The Bradley bill adds a new section to the Florida Statute: “Reservoir project in the Everglades Agricultural Area,” with the hope of creating 360,000 acre-feet of storage capacity, a goal that requires acquiring 60,000 acres of land.
$1.2 billion in bond proceeds would be used for the purchase of the land. The project is subject to congressional approval, and if that is granted as expected, the feds would offer a 50/50 match of that $1.2 billion.
The section declares an “emergency” in the St. Lucie and Caloosahatchee estuaries, due to “harmful freshwater discharges” east and west of the lake that have created algae blooms and other issues.
Senate President Joe Negron has prioritized these efforts to mitigate the issues with Lake Okeechobee, as they present real public safety impacts for his constituents.
“Despite the sincere efforts of our state and federal government to plan and fund long-term solutions to address rising water levels and pollution in Lake Okeechobee, year after year as the Lake levels rise, the solution is to flood my community and many others across our state with billions of gallons of polluted water that destroys our estuaries and harms our local economies,” said President Negron.

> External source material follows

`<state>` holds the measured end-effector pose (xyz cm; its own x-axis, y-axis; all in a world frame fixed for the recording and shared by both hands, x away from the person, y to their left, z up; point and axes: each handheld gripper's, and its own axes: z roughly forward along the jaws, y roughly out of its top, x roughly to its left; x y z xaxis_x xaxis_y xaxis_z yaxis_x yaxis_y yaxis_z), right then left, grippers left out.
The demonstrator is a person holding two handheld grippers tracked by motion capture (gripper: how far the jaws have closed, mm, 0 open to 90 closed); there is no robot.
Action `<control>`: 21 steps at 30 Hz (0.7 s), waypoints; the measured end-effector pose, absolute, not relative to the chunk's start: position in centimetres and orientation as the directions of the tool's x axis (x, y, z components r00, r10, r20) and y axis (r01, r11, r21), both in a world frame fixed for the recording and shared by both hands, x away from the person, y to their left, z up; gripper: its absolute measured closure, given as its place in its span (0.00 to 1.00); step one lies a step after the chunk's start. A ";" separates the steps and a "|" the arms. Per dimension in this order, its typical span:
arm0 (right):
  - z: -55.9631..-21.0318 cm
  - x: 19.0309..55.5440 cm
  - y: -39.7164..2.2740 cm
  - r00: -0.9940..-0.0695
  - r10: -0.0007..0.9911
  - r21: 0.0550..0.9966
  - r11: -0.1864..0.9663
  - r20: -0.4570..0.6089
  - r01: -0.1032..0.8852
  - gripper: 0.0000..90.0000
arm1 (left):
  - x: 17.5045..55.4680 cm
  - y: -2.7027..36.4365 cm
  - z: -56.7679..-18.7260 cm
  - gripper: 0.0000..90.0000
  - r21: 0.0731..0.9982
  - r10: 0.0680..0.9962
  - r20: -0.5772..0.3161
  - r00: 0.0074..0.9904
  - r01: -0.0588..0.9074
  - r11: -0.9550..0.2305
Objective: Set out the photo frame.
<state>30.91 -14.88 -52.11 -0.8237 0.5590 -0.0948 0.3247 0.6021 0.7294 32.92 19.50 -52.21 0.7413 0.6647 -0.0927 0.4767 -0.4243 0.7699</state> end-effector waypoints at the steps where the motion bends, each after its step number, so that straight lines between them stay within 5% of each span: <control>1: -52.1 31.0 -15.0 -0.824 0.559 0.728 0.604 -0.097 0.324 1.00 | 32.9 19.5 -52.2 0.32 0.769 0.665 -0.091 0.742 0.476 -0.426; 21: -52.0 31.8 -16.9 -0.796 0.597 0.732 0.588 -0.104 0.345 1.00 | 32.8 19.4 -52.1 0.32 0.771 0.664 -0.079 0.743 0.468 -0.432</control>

“For nearly two decades, there has been scientific consensus and recognition by state leaders that additional water storage south of Lake Okeechobee is necessary to stop this ongoing problem; from Governor Jeb Bush‘s historic support of the bipartisan Comprehensive Everglades Restoration Plan in 2000; to the recent University of Florida Water Institute study commissioned by the Senate and completed in 2015,” continued President Negron. “This legislation provides a clear plan to address this plague on our communities in a manner that respects the interests of the agricultural community and private land owners.”
Support for this bill came almost immediately from the Everglades Foundation.
“We thank Senator Bradley for recognizing that a water crisis anywhere in Florida is a water crisis and filing this important legislation. Coastal communities were under a state of emergency for 242 days in 2016 as a result of Lake Okeechobee discharges.” Everglades Foundation CEO Eric Eikenberg said in a press release Thursday morning.
“The creation of the Comprehensive Everglades Restoration Plan nearly two decades ago recognized the great need for a water storage reservoir south of Lake Okeechobee in the Everglades Agricultural Area in order to reduce the harmful discharges to the estuaries and to preserve water for when it’s desperately needed during the dry seasons.”
“Senator Bradley’s filing of SB 10 today moves us closer to having this critical water storage reservoir south of Lake Okeechobee that will be cost-matched by the federal government, and we applaud him for taking action to respond to Florida’s water crisis this legislative session,” Eikenberg added.
While there is some resistance to a measure like this from North Florida advocates who think the region isn’t getting its share, the fact is that SB 10 is not Bradley’s only water bill this session.
Senate Bill 234 would annually earmark $35 million, minus money for debt service, for projects related to the St. Johns, its tributaries, and the Keystone Lake region.
Included among those projects: land management and acquisition, and recreational opportunity and public access improvements.
As well, septic tank phaseout — a priority of many local governments — may fall under SB 234’s aegis.